Thank God, anyway, we met some German sailors, a merchant ship.
For the sake of the Fatherland they took us on board.
We got to Arabia after three weeks of bad seamanship
and disembarked fully armed. We had to make our way across the Hejaz.
Mein Gott in Himmel! Nothing but trouble. The Arabs, the Bedouins,
attacked us nearly every night. I lost six men. Only for
the two machine guns we would never have got through!
Last night I arrived in Istanbul.
I am comfortably ensconced in the Pera Palace
where you and Father stayed before, in more peaceful times,
such a nice hotel, north of the wobbly bridge, up in Taksim.
My crew are in clean, comfortable quarters
thanks to the attentions of the Embassy.
The worst is over.
Tomorrow I will meet Enver Pasha.
I am told he will give me a medal.
Do not worry, Mummy dear,
give my love to Father and my brothers at the front in France.
Everything will turn out well, you'll see.
Everything will turn out well.
-----------------------------------------------------
Emden, under an energetic captain, Karl von Mueller, caused havoc in the Pacific and Indian oceans, though pursued at times not only by British but also French, Russian and Japanese ships. She was eventually intercepted and sunk by the Australian cruiser Sydney at Direction Island in the Cocos and Keeling group on 9 November 1914, after the local wireless station managed to get off a signal before the German landing party destroyed the transmitter.

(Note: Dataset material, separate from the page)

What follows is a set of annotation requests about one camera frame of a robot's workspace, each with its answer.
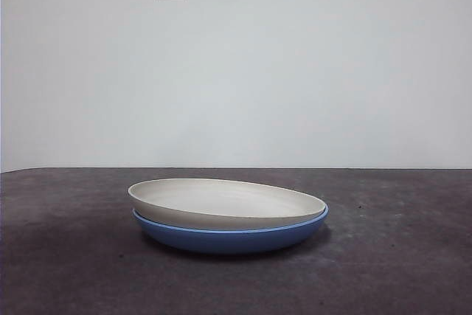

The commander of the landing party on Direction Island evaded the Australians, appropriated a schooner, sailed it to the Dutch East Indies, got passage to a German steamer to Yemen in Arabia, fought off Bedouin attacks, reached the Hejaz railway built to bring pilgrims to Mecca and eventually arrived to a justifiably extravagant welcome in Constantinople in June 1915.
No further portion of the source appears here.